When Edge of Nowhere was announced this past June, I’ll admit I was a bit puzzled. The value proposition just does not make sense to me at the time. Why an early adopter, investing in the promise of immersive Oculus Rift, not even bother with an adventure game in the third person?
But after 30 minutes with the demo shown at the Game Developers Conference 2016, I am a totally different spirit. Edge of Nowhere promises to be a must-have title Oculus. It represents a jump carefully calculated by Insomniac Games and confident in VR, and I can not wait to see the final product.
Why Insomniac team elected to go with a perspective in third person is simple. At present, most potential players just are not acclimated to being in VR. Trivia nausea and discomfort in games in the first person are common even among experienced players.
Insomniac creative director Brian Allgeier said his team wanted to ensure that their players were as comfortable as possible, and a perspective in third person was a simple way to achieve this.
With stomachs players at ease, Insomniac has had the leeway to mess with their minds at a much deeper level.
“We just love the idea of VR and horror,” he said. “This fear of not knowing what is around every corner and be able to look around. ”
Edge of Nowhere is based on H. P. Lovecraft novel of the Mountains of Madness. It puts players in the shoes of Victor Howard, a man in search of his friends in the snowy wastes of Antarctica. But as the game progresses, Howard starts going slowly mad.
“He can not really trust his sense of where he is at all times,” Allgeier said, “and we like the concept of being in virtual reality, while at the same time do not know what is real versus what is not real in the game. this is a racing theme that goes throughout “.
At the end of my demo, Howard fought the horrible monsters that defied description must be transported from the heart of an ice cave all the way around the world at the Miskatonic University. In the final moments, he began hallucinating conversations with people that are not really there and imagine himself in places he has not visited in years.
“There is much we can do with becoming crazy,” Allgeier said, “Victor transporting to different parts of his memories. That’s something that will constantly surprise people when they get to play. ”
The most impressive part of the demo was how the VR experience has improved the traditional third-person gameplay.
Much of my time was spent through ice sheer walls, picking my way with ice axes and crampons for the period. As I leapt from wall to wall, the extended scene above me and below me. Looking down I could give myself a palpable sense of vertigo. But when it became too intense, I just refocused on gameplay presented right in front of me.
Allgeier explained how some interactions Insomniac designed to encourage players to watch. Pieces of ice would rain down on me as I climbed, but looking up I could dodge them. horrible creatures hid in the shadows of the ceiling, waiting for their time to get and eat me. But looking up, and plan ahead, I could throw a rock their way to dislodge them, leading to an easy kill melee.

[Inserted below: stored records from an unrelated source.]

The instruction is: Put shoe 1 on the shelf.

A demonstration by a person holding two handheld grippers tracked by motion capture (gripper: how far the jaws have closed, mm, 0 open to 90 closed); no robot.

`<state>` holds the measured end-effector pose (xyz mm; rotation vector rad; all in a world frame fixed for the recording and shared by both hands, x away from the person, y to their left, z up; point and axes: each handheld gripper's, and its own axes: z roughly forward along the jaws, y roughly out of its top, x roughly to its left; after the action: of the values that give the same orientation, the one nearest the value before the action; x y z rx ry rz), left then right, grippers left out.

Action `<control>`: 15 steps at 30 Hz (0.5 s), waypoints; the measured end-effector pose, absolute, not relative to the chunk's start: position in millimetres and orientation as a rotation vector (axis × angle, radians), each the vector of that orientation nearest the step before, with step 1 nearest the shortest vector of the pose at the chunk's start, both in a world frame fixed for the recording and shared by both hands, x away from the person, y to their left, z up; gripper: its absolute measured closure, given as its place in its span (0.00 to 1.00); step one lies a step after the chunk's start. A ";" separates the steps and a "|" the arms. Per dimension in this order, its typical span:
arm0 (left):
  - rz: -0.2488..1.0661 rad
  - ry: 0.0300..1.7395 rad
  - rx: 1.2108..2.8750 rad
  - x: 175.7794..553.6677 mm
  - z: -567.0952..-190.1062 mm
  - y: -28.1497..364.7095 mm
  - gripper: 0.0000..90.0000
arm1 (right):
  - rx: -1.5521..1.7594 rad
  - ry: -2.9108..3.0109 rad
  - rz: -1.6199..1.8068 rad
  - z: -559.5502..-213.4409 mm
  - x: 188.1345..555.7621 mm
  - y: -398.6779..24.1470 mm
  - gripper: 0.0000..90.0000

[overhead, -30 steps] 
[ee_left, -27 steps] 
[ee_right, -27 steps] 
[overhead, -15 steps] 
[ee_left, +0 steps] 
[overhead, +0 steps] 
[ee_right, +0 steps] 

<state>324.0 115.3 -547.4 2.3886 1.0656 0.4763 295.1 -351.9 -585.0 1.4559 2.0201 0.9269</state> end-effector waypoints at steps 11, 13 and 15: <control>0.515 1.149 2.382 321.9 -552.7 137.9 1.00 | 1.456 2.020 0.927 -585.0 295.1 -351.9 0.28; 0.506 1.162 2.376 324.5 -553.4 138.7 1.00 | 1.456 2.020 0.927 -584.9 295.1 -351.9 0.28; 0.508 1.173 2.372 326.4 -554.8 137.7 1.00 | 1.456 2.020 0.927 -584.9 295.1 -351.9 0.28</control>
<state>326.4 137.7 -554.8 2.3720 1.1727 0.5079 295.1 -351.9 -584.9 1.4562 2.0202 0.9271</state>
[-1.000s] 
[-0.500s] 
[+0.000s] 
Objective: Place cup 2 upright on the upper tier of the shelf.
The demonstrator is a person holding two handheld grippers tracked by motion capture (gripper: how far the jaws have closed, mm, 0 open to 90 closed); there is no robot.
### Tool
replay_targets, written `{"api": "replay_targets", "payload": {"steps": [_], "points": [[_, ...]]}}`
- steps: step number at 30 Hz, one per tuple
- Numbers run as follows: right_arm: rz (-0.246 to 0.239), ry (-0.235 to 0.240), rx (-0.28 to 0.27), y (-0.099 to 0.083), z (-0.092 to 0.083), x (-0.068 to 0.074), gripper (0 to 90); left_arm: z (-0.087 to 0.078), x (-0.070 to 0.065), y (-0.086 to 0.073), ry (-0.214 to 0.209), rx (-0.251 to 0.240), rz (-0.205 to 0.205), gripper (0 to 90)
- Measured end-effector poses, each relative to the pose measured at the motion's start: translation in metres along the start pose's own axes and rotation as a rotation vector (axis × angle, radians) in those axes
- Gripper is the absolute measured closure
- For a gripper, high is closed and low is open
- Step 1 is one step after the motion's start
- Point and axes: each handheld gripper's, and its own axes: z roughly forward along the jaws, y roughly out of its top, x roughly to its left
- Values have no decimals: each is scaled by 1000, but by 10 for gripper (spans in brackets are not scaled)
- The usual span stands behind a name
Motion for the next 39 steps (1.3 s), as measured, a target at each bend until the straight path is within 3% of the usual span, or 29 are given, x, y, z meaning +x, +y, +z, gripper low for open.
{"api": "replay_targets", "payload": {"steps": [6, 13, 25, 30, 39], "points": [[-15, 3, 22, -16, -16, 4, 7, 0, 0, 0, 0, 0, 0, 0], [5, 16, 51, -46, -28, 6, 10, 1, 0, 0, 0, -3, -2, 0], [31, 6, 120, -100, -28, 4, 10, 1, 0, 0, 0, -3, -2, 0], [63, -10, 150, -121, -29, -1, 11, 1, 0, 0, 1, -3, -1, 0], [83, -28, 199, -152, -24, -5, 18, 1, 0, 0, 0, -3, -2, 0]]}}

An interesting feature of the game is the way it has treated cutscenes. When I interacted with an object of perspective in the third person disappeared and the camera came tight – almost between Howard and I. It was like I was standing next to him in the same conversation circle.
He does not think I know that almost a cutscene before. It was almost intimate, and certainly something completely new for me in VR.
Right now, Allgeier said, his team is not quite sure how long the game will be. He put it in the strangely large range of 2-10 hours. It is also not sure how much it will cost. All he could tell me is that it would be ready shortly after the launch of the Oculus this spring.